Avec plus d'un million d'exemplaires vendus sur console en 2004, Grand Theft Auto - San Andreas est le best-seller de l'année. Il s'est même classé "premier produit culturel" vendu en France, loin devant le Da Vinci Code et ses 800 000 exemplaires vendus. Avec la sortie, le 10 juin dernier, d'une version pour PC, les deux millions d'exemplaires doivent être maintenant largement dépassés... sans compter le piratage !

Le but de ce "produit culturel" (sic !) est simple : être le plus vicieux possible. Le joueur y incarne un gangster qui, pour gagner le respect de ses pairs et subvenir à ses besoins, doit, entre autres réjouissantes occupations, escorter des prostituées, cambrioler des maisons, convoyer de la drogue, racketter, assassiner, déclencher une guerre des gangs ou faire sauter des bâtiments.

Même si les épisodes précédents de la série des GTA sont accusés d'avoir déclenché des pulsions homicides chez quelques adolescents américains, le jeu n'a pas subi la moindre censure.

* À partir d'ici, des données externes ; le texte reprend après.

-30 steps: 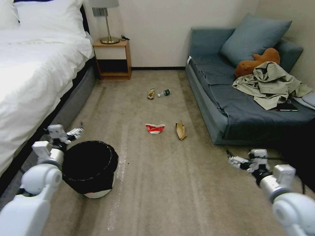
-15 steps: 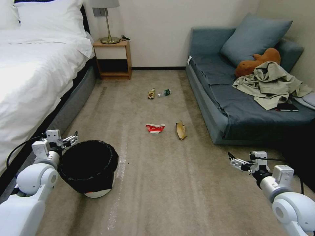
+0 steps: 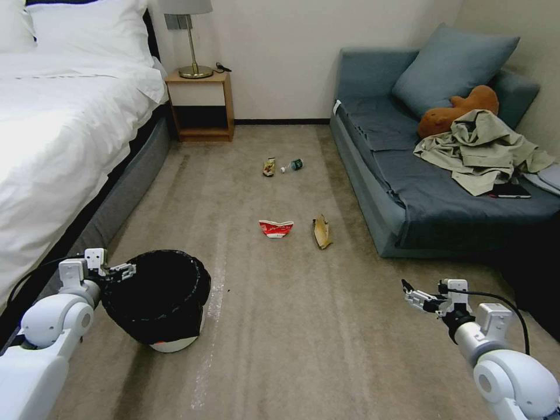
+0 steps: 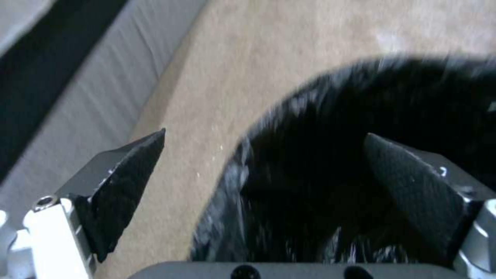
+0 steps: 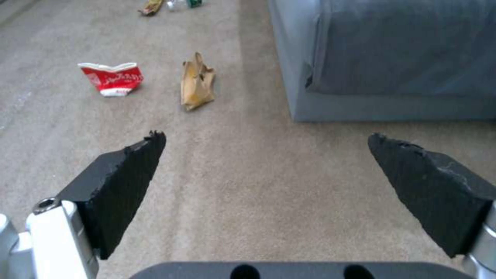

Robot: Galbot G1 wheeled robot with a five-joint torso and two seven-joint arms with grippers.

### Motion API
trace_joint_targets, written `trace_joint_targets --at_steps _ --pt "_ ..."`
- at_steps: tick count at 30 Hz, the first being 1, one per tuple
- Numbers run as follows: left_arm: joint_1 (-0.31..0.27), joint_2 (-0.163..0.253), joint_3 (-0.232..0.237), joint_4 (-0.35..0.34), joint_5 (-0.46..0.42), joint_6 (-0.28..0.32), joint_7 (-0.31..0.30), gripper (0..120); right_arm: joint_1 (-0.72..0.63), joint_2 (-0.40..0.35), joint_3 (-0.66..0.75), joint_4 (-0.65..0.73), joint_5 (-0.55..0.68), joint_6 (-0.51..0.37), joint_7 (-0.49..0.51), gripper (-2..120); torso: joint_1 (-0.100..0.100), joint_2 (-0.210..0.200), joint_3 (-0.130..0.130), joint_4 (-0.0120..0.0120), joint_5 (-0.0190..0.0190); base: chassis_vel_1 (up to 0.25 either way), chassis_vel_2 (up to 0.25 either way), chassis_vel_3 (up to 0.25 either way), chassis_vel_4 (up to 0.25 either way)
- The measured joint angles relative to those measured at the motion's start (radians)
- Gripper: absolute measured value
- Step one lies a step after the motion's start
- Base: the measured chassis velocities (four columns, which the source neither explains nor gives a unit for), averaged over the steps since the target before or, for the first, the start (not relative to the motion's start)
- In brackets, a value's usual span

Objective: Pick up the trash bin, then pick up the garbage on the floor and place it into the trash bin.

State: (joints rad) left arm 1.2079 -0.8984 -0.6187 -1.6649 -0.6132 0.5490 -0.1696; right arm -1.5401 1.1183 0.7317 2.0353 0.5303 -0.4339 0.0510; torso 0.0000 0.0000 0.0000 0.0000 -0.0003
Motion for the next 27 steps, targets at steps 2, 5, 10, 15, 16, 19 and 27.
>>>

Il a toutefois été logiquement interdit aux mineurs de moins de 18 ans (17 ans aux Etats-Unis). Ce qui ne l'a pas empêché de faire un carton : qui a dit que le crime ne payait pas ?

Là où le bât blesse, c'est que les créateurs de GTA San Andreas se sont amusés à y incorporer un mini jeu à caractère sexuel. Ce "bonus", baptisé Hot Coffee, est normalement caché et inaccessible, mais le moyen d'accéder à ce genre de trouvailles circule très vite sur Internet. Une fois débloqué, il permet au joueur de simuler l'acte sexuel avec la petite amie du personnage principal au moyen de sa manette. Le but étant tout simplement de faire grimper l'excitation du personnage. La scène est assez explicite bien que l'on ne voie pas les détails.

Dès que la découverte de ce "bonus" a été rendue publique, une immense vague de protestation s'est élevée : la sénatrice Hillary Clinton s'est offusquée et a demandé que le jeu, auparavant interdit au moins de 17 ans, soit classé comme l'est un film pornographique. Conséquence : le jeu a été retiré des gondoles de la plupart des grands distributeurs. L'Australie a simplement refusé de classer le jeu, interdisant de ce fait qu'il soit commercialisé sur son territoire.

Suite à ce raffut, l'éditeur s'est confondu en excuses et a conçu un petit fichier (un "patch") pour retirer cette scène de la version PC du jeu. L'affaire aurait peut-être pu s'arrêter là si l'on n'avait pas découvert que la scène incriminée était également présente dans les versions console du jeu, non modifiables a posteriori . Il suffit d'entrer une combinaison de touches pour y avoir accès...

Proxénétisme, vente de drogue, assassinat gratuit, passe encore… Mais du sexe entre deux adultes consentants, ça non !!!